Aim of the task
Look for the string "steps" in the listing. Copy each line that has it.

Dataset records
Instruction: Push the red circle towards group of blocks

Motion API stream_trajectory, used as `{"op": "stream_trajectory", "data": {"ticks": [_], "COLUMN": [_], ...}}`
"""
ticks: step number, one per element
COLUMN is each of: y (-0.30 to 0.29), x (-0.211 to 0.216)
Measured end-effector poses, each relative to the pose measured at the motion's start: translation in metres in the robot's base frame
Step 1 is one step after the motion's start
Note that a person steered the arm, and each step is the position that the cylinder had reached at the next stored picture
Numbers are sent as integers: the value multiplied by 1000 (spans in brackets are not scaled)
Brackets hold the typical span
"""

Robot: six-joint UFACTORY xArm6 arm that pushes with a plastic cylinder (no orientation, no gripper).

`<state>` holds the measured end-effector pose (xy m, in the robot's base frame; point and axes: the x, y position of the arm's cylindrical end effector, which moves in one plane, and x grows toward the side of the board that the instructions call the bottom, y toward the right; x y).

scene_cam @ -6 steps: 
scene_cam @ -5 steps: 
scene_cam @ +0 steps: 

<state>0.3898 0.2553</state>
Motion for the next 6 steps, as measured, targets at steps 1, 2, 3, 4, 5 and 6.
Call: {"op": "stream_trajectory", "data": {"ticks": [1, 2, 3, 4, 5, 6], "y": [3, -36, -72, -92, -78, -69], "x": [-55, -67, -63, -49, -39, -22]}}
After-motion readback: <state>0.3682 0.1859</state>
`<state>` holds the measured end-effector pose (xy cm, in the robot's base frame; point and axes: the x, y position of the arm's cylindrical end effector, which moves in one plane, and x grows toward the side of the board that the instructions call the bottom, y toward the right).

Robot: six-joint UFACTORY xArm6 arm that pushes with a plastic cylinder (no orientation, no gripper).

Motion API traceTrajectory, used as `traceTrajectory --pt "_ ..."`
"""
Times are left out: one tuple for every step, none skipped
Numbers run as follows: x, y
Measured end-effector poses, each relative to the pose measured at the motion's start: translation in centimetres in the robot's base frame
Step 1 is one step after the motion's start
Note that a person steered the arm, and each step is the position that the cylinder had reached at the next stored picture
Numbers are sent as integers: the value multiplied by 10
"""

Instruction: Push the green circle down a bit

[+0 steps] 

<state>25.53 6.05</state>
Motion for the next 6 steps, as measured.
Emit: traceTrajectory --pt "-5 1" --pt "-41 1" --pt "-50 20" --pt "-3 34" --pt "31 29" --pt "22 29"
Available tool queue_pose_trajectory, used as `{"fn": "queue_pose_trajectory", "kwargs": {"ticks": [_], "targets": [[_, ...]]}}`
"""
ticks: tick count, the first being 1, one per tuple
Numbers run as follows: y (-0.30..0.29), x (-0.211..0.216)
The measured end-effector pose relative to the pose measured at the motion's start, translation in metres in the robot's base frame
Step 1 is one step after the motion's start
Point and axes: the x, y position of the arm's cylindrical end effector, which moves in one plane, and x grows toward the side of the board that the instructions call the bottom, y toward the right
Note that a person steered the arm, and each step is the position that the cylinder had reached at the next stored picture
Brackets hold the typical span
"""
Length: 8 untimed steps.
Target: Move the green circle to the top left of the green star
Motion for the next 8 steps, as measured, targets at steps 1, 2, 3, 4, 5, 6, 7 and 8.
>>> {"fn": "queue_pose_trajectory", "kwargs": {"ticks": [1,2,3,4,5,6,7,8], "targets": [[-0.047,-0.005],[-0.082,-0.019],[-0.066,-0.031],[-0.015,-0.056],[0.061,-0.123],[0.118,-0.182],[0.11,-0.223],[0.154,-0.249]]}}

Exercise response
scene_cam @ -6 steps: 
scene_cam @ -5 steps: 
scene_cam @ +0 steps: 
Motion for the next 6 steps, as measured, targets at steps 1, 2, 3, 4, 5 and 6.
[+0 steps] 
Motion for the next 6 steps, as measured.
Length: 8 untimed steps.
Motion for the next 8 steps, as measured, targets at steps 1, 2, 3, 4, 5, 6, 7 and 8.

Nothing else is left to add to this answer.